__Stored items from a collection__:
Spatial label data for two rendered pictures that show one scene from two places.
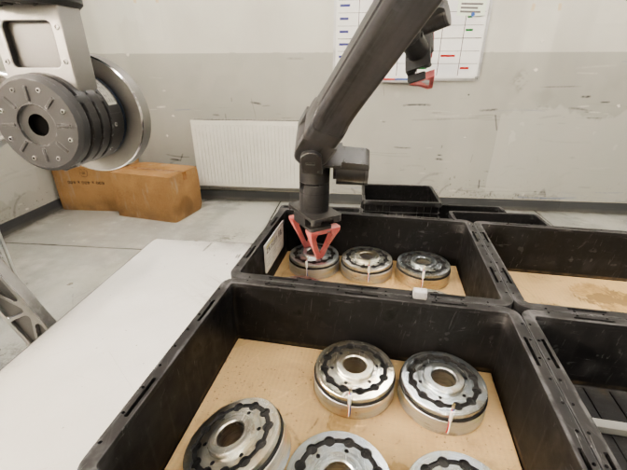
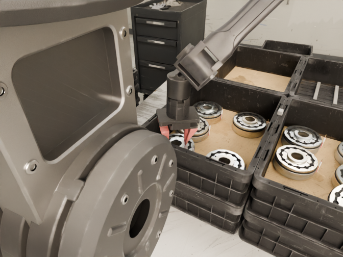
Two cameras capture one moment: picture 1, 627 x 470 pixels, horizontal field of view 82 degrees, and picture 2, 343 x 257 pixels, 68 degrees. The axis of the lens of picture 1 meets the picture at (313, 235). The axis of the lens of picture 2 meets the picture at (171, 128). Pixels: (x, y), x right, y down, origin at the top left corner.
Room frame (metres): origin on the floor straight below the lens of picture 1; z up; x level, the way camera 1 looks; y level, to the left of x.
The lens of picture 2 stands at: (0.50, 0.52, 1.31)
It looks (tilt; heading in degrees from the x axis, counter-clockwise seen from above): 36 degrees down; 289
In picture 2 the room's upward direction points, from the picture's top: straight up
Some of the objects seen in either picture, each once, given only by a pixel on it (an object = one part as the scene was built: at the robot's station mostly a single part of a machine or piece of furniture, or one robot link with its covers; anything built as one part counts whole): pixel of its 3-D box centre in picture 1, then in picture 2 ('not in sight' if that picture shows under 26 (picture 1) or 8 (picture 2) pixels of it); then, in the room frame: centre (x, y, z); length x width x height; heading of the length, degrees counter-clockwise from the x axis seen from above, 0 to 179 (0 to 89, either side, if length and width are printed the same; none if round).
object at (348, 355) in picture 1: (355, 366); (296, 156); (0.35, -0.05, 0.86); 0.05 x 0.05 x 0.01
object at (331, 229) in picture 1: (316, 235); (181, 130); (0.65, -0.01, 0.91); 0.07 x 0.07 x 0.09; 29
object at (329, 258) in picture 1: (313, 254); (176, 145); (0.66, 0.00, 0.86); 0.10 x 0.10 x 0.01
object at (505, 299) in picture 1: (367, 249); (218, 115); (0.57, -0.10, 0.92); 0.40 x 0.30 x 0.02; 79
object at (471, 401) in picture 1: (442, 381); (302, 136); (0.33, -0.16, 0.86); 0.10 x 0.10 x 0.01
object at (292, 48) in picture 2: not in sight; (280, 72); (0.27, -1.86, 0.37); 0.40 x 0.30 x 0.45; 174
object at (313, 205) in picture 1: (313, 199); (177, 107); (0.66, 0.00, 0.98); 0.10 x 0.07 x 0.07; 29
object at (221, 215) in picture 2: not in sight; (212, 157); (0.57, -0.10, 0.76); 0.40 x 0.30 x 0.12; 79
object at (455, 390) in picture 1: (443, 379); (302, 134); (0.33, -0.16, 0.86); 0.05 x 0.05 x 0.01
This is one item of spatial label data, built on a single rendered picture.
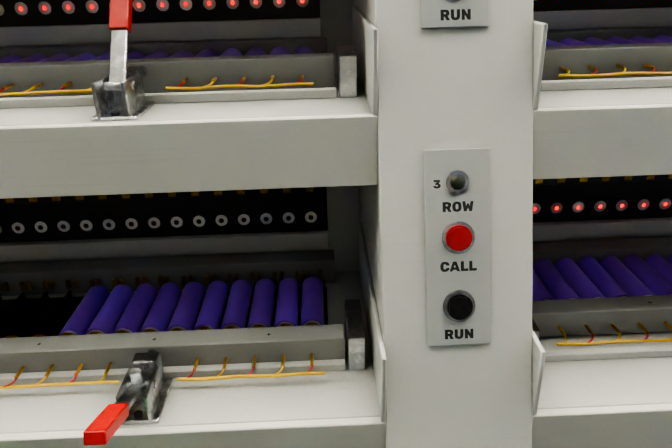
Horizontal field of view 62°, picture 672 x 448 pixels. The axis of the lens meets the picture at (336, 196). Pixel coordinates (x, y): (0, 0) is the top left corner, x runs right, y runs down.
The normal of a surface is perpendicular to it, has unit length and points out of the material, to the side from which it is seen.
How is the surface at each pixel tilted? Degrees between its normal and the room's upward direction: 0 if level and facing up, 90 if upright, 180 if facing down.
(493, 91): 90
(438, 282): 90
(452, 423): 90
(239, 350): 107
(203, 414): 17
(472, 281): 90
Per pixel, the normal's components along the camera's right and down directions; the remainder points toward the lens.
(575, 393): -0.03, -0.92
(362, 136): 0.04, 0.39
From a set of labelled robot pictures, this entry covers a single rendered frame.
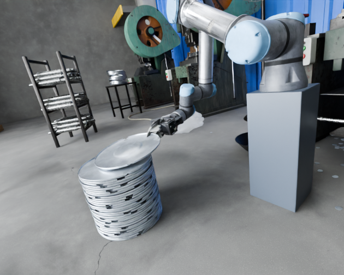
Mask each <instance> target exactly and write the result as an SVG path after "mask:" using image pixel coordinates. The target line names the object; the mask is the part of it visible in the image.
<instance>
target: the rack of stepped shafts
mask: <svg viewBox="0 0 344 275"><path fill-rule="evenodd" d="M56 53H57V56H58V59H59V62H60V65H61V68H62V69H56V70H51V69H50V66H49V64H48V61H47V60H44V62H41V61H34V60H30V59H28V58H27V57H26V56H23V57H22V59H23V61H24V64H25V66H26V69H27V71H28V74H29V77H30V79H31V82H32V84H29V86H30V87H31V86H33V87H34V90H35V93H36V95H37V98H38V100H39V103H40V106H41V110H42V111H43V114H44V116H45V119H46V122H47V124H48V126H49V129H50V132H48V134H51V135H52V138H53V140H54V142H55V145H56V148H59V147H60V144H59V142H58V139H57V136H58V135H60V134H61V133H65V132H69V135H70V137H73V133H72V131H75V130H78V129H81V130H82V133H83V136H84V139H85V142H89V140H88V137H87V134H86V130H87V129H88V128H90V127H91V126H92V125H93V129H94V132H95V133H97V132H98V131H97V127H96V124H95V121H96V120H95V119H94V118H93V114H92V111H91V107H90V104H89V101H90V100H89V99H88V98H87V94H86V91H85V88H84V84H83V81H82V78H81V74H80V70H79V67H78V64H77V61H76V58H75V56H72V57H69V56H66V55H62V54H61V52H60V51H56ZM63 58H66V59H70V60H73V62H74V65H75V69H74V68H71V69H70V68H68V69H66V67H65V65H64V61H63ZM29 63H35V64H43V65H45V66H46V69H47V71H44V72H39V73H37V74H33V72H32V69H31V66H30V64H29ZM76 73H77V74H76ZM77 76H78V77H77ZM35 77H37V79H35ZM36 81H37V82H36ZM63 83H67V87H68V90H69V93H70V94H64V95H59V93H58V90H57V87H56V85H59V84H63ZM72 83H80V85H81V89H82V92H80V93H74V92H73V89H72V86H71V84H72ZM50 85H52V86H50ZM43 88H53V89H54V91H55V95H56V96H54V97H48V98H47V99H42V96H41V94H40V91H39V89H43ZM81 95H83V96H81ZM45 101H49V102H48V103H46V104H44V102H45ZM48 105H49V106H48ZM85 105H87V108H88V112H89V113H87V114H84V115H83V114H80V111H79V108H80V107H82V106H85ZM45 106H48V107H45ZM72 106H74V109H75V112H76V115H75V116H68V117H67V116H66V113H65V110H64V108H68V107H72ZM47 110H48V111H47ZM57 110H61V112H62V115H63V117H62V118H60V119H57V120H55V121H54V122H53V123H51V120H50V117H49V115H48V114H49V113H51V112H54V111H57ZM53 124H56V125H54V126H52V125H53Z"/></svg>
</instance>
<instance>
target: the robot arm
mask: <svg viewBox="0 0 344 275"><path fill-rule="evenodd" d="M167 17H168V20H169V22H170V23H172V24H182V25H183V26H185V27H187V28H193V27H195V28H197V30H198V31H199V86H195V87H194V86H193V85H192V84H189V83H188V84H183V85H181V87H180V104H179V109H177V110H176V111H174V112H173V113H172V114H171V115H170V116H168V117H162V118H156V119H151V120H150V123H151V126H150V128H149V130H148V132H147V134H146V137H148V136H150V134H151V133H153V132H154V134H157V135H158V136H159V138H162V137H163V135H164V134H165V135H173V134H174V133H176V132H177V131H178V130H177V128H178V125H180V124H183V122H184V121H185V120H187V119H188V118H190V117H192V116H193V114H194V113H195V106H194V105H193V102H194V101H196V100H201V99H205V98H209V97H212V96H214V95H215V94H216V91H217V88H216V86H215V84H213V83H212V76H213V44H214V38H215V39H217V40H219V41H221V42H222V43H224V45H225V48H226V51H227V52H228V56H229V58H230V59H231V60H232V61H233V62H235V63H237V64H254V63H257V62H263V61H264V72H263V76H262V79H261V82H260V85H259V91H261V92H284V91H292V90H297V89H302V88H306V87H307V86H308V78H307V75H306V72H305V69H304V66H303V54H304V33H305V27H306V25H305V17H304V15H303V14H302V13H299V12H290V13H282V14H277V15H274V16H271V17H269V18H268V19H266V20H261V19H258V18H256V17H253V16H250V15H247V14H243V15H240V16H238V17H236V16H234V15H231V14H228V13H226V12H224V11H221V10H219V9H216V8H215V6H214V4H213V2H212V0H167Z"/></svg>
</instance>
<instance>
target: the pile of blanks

__REQUIREMENT__:
Wherever the word "object" appears in the entries above, copy that line.

__EXERCISE RESULT__:
Some of the objects seen in either picture, each once, given only by a pixel on it (an object = one part as the scene was built: at the robot's station mostly a single part of a machine or piece of furniture, or one robot link with its covers; anything built as one part counts whole): pixel of its 3-D box centre in picture 1, then in picture 2 ('not in sight' if that picture shows under 26 (picture 1) or 8 (picture 2) pixels of it); then, in the room frame: centre (x, y, z); length x width x height; heading of the length, degrees counter-clockwise from the x axis seen from above, 0 to 179 (0 to 89, either side, if length and width are printed the same; none if round).
object at (348, 355) in picture 1: (355, 366); (296, 156); (0.35, -0.05, 0.86); 0.05 x 0.05 x 0.01
object at (331, 229) in picture 1: (316, 235); (181, 130); (0.65, -0.01, 0.91); 0.07 x 0.07 x 0.09; 29
object at (329, 258) in picture 1: (313, 254); (176, 145); (0.66, 0.00, 0.86); 0.10 x 0.10 x 0.01
object at (505, 299) in picture 1: (367, 249); (218, 115); (0.57, -0.10, 0.92); 0.40 x 0.30 x 0.02; 79
object at (471, 401) in picture 1: (442, 381); (302, 136); (0.33, -0.16, 0.86); 0.10 x 0.10 x 0.01
object at (292, 48) in picture 2: not in sight; (280, 72); (0.27, -1.86, 0.37); 0.40 x 0.30 x 0.45; 174
object at (313, 205) in picture 1: (313, 199); (177, 107); (0.66, 0.00, 0.98); 0.10 x 0.07 x 0.07; 29
object at (221, 215) in picture 2: not in sight; (212, 157); (0.57, -0.10, 0.76); 0.40 x 0.30 x 0.12; 79
object at (455, 390) in picture 1: (443, 379); (302, 134); (0.33, -0.16, 0.86); 0.05 x 0.05 x 0.01
Mask each <instance> target exactly and write the result as an SVG path after "mask:" using image pixel coordinates. The target line names the object; the mask is the part of it visible in the image.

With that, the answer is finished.